На поклонных крестах в Красном Бору висят таблички с фотографиями и именами. Годы рождения на них разные, годы смерти – одни и те же: 1937 и 1938. Здесь, под Петрозаводском, лежат останки почти двух тысяч человек, репрессированных в годы Большого террора.
30 октября, в День памяти жертв политических репрессий, к мемориалу приехали десятки людей. Они несли цветы и свечи, и главное – память о тех страшных событиях.
Вера Ильина до сих пор не может спокойно говорить о своем отце, хотя со дня его смерти прошло больше 80 лет. Михаил Сергеевич Пулькин был не местным: он приехал в Карелию в 1930 году поднимать лесную промышленность. С ним приехали еще несколько человек, и всех расстреляли – одного за другим.
– Папу забрали в 37-м. Мы тогда жили в Кондопоге, потому что оттуда же началось развитие лесного хозяйства. Мне было два года, брату – шесть месяцев. Ночью черный «воронок» приехал – и забрали. Папин руководитель в Питер уехал, но его тоже расстреляли: видимо, хорошо хлопотал за репрессированных товарищей – за то и получил.
В Красном бору оборвались жизни 1196 человек: 580 финнов, 432 карела, 136 русских и 48 представителей других наций. Общественник Анатолий Григорьев называет это настоящей национальной трагедией. В Красном бору лежат останки сразу нескольких его родственников.
— Тут был расстрелян мой дед, Ипатов Павел Васильевич. Он был счетоводом и членом ВКП(б), но перед расстрелом его из партии исключили. Кроме него тут лежит муж маминой сестры и еще несколько более дальних родственников. Нам обязательно надо помнить эти трагические события. Нельзя даже косвенным образом умалять вину тех, кто это совершил. И нельзя допустить хотя бы чуть похожего на то, что было в то время.

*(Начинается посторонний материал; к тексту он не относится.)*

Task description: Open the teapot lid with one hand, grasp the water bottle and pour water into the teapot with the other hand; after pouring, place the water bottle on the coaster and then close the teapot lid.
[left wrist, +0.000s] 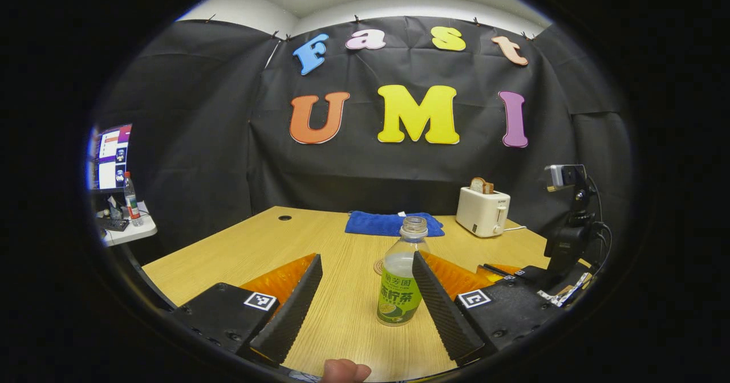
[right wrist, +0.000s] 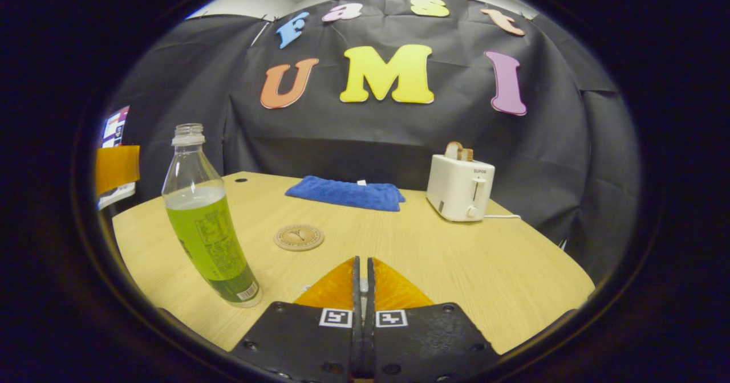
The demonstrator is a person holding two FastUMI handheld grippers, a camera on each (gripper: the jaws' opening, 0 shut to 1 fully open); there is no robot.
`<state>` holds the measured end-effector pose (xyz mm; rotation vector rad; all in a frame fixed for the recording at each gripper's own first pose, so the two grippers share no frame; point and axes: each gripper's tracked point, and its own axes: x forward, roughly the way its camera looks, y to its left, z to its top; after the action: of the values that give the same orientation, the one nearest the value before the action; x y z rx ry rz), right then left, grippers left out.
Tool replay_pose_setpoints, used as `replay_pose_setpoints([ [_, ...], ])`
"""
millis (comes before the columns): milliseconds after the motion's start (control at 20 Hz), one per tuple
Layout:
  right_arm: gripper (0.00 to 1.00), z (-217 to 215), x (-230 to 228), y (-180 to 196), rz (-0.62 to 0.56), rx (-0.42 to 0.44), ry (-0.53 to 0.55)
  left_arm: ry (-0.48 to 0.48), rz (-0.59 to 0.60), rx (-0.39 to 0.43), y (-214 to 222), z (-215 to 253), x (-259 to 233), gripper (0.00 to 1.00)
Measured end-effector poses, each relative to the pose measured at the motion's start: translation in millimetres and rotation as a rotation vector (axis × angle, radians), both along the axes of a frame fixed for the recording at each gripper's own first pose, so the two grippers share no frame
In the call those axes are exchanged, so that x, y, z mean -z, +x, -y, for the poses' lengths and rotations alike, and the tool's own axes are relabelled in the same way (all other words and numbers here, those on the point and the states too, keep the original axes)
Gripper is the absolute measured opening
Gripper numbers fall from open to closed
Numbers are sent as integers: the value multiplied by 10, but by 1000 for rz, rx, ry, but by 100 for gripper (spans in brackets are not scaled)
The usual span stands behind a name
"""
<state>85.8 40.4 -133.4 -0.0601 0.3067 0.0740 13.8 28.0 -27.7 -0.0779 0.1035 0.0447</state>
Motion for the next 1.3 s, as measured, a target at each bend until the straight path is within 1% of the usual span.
replay_pose_setpoints([
  [50,0,24,20,63,2,-8,1,1,0,2,7,2,3,99],
  [150,0,32,0,62,8,-16,14,-7,4,9,5,14,8,99],
  [200,2,17,-36,68,19,-23,23,-15,5,11,27,30,22,99],
  [250,0,4,-57,49,26,-34,34,-20,-3,12,38,47,48,99],
  [400,0,1,-184,55,52,-59,78,-44,-28,7,38,69,176,99],
  [550,0,72,-304,37,69,-62,97,-75,-59,69,-22,286,422,99],
  [750,0,202,-460,-72,95,-59,99,-69,-98,113,-40,461,677,99],
  [950,0,326,-582,-180,121,-49,97,-92,-95,113,174,547,784,99],
  [1100,0,368,-597,-259,124,-60,102,-76,-125,96,352,524,933,99],
  [1300,0,398,-595,-318,120,-68,110,-56,-129,96,485,568,955,99],
])
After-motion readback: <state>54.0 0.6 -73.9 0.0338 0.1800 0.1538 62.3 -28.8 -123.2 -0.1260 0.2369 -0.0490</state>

Дед Светланы Потаповой погиб не в Красном бору. Его арестовали в декабре 1937-го, и долгое время семья вообще ничего не знала о его судьбе. А потом в Карелии нашли место массового расстрела политзаключенных – Сандармох. Именно там в январе 1938 года погиб Антон Егорович Фешов.

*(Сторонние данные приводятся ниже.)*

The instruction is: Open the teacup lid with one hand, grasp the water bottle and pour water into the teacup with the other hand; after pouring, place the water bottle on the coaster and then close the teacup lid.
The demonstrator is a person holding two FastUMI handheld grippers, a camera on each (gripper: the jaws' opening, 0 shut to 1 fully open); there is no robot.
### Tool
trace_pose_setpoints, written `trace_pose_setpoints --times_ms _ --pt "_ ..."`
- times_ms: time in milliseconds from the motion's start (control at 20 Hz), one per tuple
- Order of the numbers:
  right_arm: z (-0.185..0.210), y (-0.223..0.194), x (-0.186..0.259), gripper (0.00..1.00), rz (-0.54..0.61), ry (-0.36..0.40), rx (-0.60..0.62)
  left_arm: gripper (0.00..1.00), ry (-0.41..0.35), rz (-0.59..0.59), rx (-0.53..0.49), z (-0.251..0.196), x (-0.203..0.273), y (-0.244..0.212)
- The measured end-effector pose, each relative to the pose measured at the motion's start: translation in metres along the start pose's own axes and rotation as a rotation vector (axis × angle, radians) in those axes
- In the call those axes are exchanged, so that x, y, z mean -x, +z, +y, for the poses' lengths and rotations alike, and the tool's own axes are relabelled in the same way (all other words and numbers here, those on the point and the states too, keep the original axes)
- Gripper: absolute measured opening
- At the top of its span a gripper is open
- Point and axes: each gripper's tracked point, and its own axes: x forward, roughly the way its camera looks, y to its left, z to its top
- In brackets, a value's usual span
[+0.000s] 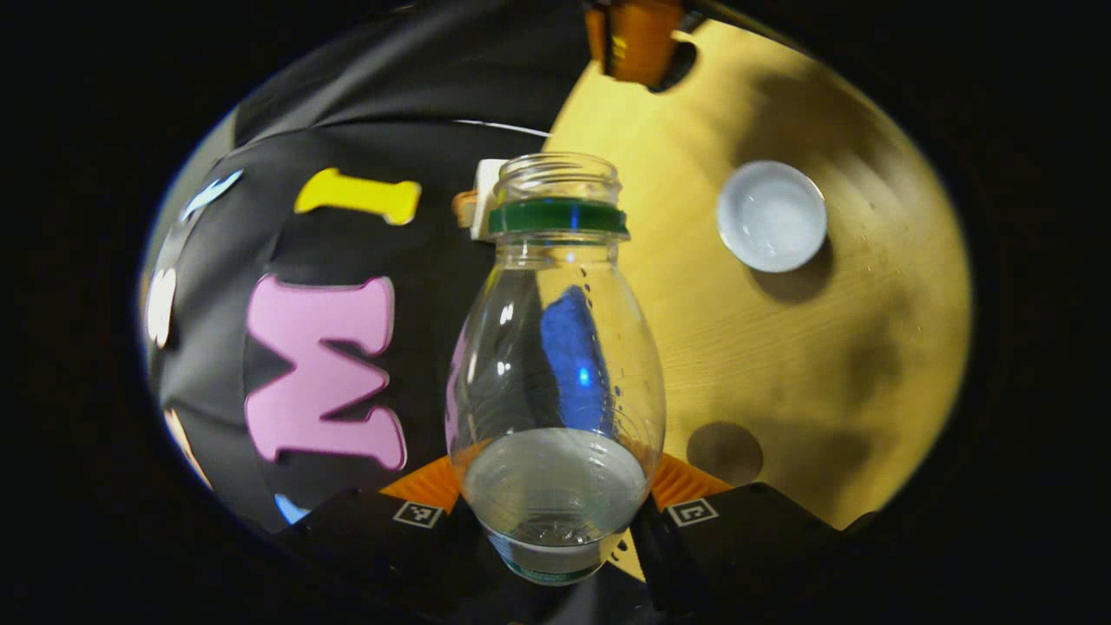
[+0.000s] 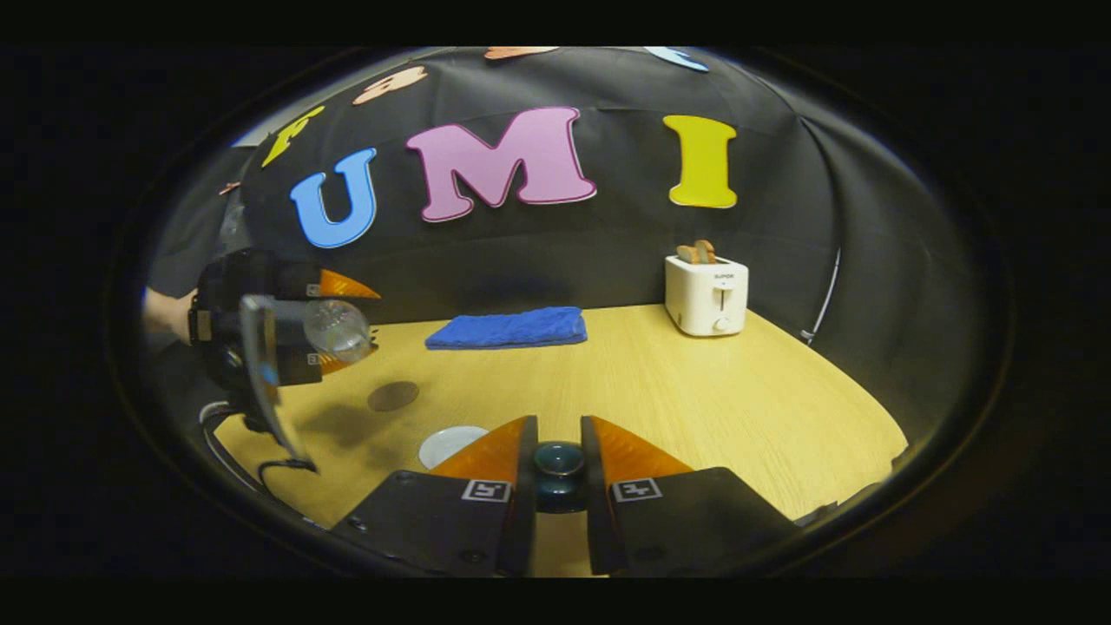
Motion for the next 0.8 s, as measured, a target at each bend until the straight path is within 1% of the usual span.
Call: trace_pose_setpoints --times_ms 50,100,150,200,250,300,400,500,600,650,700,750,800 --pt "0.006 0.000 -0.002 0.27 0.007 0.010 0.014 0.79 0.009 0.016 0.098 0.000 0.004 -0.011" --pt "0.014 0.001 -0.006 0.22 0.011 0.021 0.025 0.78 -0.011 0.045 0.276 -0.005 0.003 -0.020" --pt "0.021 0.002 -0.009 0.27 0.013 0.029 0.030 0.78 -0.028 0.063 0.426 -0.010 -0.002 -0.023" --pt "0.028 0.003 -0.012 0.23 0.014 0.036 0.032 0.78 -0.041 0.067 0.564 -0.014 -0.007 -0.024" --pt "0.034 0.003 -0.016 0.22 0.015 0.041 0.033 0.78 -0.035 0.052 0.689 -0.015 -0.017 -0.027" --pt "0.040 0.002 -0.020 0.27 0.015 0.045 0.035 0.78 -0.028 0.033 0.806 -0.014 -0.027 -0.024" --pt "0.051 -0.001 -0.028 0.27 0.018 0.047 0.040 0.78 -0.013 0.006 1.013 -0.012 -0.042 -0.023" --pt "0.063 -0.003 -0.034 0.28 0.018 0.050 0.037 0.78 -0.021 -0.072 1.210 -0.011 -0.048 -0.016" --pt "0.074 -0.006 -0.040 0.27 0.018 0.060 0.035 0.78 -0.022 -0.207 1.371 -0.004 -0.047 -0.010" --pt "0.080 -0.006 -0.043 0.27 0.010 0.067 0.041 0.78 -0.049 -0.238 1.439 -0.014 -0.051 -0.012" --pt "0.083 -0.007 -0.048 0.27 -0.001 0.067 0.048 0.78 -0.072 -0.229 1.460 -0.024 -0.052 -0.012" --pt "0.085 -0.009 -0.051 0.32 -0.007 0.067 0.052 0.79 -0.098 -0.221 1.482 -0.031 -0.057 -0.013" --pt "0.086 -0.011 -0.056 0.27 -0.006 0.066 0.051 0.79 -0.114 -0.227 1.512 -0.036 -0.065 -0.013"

— Только благодаря Юрию Дмитриеву, который открыл Сандармох, мы наконец узнали место захоронения дедушки. Он в свое время был крестьянином-хуторянином. Революцию он принял на ура, поддерживал советскую власть. В газете «Красная Карелия» мы нашли его фотографию, его снимали как лучшего хозяйственника того времени. Но в колхоз он идти не хотел. Его сначала сослали в Сибирь на три года, а когда вернулся – через год арестовали.
5 августа, в День памяти жертв Большого террора, Светлана с семьей ездит в Сандармох, чтобы положить цветы к табличке с именем деда. А в Красный бор она приехала помянуть тех, кто разделил судьбу Антона Егоровича.
В память о жертвах расстрелов помолились, потом помолчали. К мемориалу возложили цветы, несколько слов произнесли собравшиеся – представители власти, духовенства, общественных организаций.
— Политические репрессии стали страшной трагедией для всего нашего народа, — сказала первый вице-спикер карельского парламента Ольга Шмаеник. – Эти страшные времена в национальной истории невозможно забыть и нельзя ничем оправдать. Только историческая память каждого из нас, память общества и государства будет мощнейшим предостережением от повторения подобных событий.
Такая же церемония прошла утром и в Петрозаводске, на Зарецком кладбище. Там лежат останки 400 человек, которые в начале 90-х годов обнаружили в массовых захоронениях на СКЗ и в Бесовце. В три этапа их перезахоронили на кладбище рядом с Крестовоздвиженским собором.
Из четырех сотен человек, лежащих в братской могиле, имена удалось установить только у сорока двух. Но те, кто пришел сегодня с цветами на кладбище, доказали: даже о безымянных жертвах репрессий помнят.